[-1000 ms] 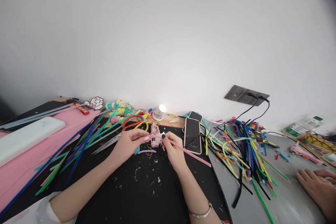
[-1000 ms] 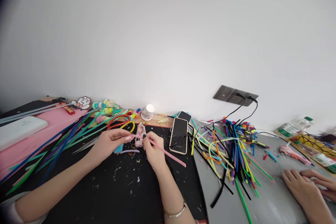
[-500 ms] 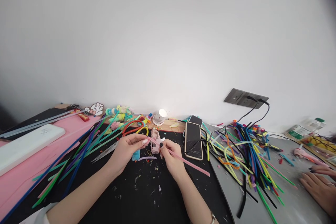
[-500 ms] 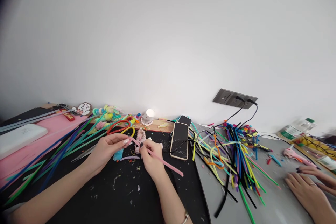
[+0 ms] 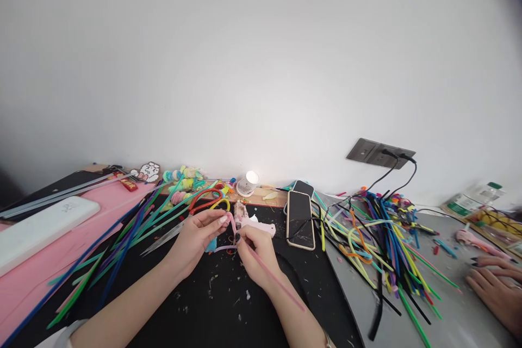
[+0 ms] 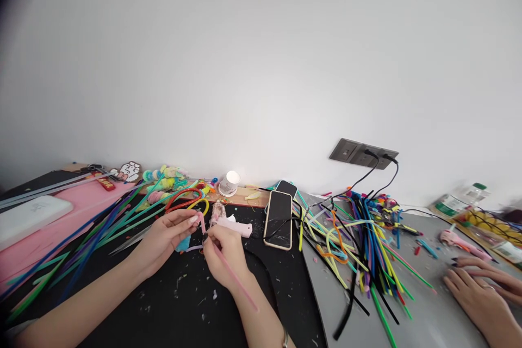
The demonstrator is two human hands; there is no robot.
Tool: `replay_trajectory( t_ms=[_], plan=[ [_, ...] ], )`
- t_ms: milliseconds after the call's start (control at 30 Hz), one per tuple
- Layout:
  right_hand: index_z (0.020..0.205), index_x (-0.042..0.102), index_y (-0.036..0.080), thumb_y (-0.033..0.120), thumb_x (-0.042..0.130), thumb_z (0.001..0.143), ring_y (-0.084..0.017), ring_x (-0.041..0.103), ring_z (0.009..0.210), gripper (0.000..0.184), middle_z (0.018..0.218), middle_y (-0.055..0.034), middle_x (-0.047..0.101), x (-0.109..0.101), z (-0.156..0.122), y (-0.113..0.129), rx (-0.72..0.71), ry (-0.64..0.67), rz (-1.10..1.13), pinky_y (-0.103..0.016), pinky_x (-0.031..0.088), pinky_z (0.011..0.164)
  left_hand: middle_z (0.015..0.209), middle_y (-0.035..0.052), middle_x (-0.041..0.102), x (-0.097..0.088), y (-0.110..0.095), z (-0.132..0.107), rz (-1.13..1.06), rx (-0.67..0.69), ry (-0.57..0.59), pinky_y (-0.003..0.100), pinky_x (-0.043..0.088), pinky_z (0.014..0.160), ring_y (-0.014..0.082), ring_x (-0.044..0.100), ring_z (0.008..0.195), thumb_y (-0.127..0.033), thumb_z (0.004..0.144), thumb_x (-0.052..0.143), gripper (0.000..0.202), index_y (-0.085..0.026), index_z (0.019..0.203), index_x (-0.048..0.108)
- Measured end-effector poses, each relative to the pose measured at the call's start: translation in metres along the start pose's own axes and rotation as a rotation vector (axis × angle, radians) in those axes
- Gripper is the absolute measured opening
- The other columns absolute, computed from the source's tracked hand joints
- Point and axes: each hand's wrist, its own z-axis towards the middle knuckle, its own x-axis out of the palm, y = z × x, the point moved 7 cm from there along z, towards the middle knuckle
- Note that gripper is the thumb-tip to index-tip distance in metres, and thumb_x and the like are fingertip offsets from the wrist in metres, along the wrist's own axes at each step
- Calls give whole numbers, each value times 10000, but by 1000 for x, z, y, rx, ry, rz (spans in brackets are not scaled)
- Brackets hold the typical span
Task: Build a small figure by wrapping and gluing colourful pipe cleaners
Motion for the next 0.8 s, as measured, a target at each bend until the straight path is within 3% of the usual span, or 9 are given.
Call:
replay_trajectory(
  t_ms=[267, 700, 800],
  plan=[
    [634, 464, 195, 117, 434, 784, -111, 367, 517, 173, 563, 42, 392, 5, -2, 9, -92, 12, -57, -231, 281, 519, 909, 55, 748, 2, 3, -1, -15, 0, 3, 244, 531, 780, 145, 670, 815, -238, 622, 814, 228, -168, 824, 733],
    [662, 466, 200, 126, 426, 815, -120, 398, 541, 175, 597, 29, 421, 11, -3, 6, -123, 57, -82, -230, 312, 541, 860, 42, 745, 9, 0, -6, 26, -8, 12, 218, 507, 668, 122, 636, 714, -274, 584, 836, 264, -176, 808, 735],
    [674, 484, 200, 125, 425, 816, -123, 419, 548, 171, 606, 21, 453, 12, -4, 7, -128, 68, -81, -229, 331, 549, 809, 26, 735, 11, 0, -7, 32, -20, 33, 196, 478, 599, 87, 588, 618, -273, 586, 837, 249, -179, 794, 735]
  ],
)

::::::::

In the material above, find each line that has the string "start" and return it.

- t_ms: milliseconds after the call's start (control at 30 Hz), one per tuple
- Measured end-effector poses, each relative to the pose measured at the call's start: translation in metres along the start pose's own axes and rotation as a rotation vector (axis × angle, radians) in those axes

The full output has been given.